Roles of SIRT1/FoxO1/SREBP-1 in the development of progestin resistance in endometrial cancer.

PURPOSE: The prevalence of endometrial cancer (EC) is increasing worldwide. Progestin therapy is effective for both early stage EC patients who require preserving fertility and advanced or recurrent patients. Progestin resistance resulting from downregulation of progesterone receptor (PR) remains a major problem, and its mechanism is currently unclear. It was demonstrated that Sirtuin 1 (SIRT1), forkhead transcription factor 1 (FoxO1) and sterol regulatory element binding protein-1 (SREBP-1) may act as a pathway and play crucial roles in the development of EC in our previous studies. In the present study, we investigated the effect on the development of progestin resistance and the relationship with PR of SIRT1/FoxO1/SREBP-1.

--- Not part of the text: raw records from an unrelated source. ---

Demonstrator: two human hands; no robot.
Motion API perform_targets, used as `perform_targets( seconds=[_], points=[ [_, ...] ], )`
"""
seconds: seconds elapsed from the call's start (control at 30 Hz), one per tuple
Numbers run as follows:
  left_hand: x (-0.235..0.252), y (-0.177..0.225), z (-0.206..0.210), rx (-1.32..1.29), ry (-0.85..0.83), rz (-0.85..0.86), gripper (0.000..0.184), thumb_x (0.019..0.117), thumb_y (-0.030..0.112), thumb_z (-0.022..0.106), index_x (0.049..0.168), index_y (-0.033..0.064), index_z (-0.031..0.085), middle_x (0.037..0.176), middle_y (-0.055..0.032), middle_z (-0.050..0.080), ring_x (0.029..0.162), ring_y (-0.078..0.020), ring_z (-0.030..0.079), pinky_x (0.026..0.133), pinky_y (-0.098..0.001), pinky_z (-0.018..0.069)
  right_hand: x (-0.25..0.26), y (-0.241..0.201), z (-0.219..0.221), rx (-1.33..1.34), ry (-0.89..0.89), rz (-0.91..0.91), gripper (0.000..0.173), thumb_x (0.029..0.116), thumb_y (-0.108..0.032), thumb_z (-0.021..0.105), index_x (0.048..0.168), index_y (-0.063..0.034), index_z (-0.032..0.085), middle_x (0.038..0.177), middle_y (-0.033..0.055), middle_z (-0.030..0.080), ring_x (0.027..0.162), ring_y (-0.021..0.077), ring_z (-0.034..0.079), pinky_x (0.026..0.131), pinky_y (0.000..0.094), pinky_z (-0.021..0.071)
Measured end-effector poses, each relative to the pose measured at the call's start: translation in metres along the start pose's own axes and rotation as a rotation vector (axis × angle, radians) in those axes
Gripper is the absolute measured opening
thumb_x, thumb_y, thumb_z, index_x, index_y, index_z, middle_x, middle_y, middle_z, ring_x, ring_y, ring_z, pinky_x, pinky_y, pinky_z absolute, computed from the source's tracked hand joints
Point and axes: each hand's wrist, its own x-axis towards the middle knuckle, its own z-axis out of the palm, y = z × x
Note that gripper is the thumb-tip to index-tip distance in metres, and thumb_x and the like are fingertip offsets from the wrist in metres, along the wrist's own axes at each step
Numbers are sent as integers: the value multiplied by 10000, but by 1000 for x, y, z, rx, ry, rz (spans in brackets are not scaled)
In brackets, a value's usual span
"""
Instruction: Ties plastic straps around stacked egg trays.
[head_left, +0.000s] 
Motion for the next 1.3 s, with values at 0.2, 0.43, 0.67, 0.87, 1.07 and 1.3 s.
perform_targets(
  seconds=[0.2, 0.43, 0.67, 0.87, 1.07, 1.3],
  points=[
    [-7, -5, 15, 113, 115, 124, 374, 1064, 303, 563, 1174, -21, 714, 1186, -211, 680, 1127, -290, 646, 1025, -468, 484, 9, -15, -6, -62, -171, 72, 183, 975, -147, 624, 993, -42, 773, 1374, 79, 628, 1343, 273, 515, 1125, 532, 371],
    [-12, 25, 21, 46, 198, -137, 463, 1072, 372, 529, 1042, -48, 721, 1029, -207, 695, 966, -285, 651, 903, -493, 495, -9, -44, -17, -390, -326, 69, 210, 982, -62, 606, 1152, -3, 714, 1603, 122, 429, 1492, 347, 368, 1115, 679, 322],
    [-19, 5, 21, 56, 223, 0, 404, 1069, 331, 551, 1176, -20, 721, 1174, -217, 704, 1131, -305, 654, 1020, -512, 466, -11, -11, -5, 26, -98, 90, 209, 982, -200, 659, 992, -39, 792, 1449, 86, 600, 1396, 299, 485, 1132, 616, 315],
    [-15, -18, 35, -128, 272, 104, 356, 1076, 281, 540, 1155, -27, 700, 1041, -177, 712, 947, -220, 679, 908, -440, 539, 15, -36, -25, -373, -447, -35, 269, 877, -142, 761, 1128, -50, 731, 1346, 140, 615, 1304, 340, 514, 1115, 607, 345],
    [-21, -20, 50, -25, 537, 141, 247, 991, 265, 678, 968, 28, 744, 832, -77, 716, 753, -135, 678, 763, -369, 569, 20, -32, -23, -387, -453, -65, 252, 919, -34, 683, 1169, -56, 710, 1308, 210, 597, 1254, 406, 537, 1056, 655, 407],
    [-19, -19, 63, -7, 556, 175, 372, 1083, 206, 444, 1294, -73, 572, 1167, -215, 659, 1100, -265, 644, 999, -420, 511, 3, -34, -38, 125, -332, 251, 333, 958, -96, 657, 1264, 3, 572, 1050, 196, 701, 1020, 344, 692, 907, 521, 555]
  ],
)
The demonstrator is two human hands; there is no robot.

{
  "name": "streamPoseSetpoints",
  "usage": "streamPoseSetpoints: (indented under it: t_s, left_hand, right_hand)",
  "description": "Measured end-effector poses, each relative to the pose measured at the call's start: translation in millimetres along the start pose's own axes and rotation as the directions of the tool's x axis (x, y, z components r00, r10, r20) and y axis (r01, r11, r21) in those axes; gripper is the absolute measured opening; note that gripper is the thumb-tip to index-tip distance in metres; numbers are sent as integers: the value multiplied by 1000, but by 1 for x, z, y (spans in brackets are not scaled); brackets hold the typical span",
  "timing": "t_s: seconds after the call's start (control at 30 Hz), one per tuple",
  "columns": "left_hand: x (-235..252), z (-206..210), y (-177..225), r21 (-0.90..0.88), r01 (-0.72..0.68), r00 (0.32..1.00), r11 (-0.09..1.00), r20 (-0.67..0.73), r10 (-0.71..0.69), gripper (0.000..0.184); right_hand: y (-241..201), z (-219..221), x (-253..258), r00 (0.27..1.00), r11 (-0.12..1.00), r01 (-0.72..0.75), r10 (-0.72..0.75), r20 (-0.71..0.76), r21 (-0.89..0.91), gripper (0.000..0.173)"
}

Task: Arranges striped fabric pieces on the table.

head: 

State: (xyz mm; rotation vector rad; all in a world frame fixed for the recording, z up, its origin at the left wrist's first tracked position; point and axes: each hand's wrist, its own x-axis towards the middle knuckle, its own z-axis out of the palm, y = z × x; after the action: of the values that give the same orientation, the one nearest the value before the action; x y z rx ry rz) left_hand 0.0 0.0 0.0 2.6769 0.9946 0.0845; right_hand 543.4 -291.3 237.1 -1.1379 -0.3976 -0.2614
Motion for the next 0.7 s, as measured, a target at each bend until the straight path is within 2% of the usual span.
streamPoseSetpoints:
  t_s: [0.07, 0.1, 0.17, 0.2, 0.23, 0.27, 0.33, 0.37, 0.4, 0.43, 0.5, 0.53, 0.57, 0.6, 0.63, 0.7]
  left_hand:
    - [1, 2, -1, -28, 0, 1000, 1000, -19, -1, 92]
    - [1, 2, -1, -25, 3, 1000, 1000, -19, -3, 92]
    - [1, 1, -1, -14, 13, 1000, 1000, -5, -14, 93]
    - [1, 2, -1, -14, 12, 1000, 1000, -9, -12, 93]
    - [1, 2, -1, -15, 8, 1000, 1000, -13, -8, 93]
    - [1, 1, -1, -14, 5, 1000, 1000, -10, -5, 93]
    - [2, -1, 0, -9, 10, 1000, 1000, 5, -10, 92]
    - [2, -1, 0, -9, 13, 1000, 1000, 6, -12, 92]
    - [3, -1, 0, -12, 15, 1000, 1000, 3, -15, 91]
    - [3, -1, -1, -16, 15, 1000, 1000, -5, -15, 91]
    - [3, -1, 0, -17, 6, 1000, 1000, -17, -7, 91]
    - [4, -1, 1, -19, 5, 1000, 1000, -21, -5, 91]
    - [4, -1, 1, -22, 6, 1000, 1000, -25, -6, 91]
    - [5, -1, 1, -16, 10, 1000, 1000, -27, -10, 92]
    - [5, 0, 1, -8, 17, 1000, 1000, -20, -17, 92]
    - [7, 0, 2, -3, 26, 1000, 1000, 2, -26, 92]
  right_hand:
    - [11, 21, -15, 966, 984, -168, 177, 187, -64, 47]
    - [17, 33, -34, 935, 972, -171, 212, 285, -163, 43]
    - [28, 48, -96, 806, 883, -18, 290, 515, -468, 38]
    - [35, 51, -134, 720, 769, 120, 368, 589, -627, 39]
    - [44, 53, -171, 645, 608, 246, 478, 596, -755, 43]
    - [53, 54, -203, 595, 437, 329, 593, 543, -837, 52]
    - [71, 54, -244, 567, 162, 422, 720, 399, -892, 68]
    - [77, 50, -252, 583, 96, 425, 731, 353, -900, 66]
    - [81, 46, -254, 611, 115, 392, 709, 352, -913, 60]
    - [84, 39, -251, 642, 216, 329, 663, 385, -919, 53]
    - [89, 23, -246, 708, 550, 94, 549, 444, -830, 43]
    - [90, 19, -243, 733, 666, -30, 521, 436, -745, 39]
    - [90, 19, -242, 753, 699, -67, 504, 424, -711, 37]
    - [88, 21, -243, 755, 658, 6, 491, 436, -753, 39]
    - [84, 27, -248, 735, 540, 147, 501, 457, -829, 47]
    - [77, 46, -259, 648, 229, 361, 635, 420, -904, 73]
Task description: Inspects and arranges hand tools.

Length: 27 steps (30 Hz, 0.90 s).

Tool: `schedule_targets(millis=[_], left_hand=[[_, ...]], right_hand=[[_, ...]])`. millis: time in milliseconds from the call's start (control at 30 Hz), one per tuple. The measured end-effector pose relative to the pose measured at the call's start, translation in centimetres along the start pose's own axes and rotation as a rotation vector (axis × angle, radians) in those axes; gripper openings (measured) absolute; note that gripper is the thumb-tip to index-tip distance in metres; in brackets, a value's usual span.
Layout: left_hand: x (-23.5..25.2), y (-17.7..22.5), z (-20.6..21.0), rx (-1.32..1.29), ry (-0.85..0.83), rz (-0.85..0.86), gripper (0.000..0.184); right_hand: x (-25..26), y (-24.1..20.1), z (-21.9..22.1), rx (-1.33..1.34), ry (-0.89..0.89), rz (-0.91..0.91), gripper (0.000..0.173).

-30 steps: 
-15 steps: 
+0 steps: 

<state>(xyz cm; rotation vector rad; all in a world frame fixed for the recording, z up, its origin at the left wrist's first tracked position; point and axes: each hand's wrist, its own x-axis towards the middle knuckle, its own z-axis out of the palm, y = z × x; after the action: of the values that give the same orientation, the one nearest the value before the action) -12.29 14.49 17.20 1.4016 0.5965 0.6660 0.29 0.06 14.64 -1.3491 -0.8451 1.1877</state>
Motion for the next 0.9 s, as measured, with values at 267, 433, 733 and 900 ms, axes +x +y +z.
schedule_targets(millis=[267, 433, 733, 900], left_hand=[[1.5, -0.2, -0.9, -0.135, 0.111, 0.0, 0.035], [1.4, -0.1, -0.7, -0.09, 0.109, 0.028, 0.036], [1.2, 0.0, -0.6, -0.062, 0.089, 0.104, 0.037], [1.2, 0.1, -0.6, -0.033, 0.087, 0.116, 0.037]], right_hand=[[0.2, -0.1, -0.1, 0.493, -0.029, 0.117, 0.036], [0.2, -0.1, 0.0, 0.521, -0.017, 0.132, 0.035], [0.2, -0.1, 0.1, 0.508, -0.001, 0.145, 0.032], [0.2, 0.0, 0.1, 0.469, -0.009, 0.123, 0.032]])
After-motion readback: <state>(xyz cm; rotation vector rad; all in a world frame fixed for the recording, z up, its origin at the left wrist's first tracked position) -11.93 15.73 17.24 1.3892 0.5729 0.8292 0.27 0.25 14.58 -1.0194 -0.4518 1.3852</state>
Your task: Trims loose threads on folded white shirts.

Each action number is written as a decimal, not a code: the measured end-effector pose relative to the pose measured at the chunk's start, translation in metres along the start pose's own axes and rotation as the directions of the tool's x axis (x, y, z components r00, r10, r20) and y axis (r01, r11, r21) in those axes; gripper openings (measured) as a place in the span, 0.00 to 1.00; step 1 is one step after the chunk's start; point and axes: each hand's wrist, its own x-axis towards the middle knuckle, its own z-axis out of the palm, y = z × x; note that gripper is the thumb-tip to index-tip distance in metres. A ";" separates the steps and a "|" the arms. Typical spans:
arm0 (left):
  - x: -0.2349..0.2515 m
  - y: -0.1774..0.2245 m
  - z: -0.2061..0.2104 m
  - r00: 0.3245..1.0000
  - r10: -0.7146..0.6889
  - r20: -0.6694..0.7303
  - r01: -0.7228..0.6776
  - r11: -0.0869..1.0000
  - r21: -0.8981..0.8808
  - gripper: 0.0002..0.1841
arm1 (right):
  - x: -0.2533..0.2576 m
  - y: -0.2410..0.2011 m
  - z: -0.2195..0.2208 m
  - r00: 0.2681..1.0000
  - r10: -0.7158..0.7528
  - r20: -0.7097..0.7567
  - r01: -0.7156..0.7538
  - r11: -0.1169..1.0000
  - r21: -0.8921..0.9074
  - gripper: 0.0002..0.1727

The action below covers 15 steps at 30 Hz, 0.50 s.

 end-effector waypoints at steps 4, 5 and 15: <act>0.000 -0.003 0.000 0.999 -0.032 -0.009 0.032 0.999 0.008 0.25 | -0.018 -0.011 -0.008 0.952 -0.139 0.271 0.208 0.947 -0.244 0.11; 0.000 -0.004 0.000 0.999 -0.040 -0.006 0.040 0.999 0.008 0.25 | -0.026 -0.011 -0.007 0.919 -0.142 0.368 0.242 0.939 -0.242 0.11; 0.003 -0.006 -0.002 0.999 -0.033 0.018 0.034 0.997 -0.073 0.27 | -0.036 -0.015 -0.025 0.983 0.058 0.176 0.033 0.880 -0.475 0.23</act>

METHODS: A progestin-resistant Ishikawa cell line was established in the stimulation and selection of medroxyprogesterone acetate (MPA), and the resistance was analyzed by MTT assay, flow cytometry, and Transwell invasion assay. qRT-PCR and western blotting were conducted to detect the expression of SIRT1, FoxO1, SREBP-1 and PR. SIRT1 knockdown progestin-resistant cells were established by lentiviral transduction.

RESULTS: The new progestin-resistant cell line presented sufficient resistance to MPA in aspects of proliferation, distribution of cell cycle and apoptosis compared with original Ishikawa cells. Besides, the invasion capability of progestin-resistant cells was observably increased. In both protein and mRNA levels, SIRT1 and SREBP-1 were upregulated in progestin-resistant cells, while PR and FoxO1 were downregulated. SIRT1 was knocked down by lentivirus transfection in progestin-resistant cells, resulting in upregulation of PR, FoxO1 and downregulation of SREBP-1, thereby SIRT1 knockdown cells were more sensitive to MPA compared with progestin-resistant cells.

CONCLUSION: SIRT1/FoxO1/SREBP-1 act as a pathway targeting PR and involve in the development of progestin resistance in Ishikawa cells.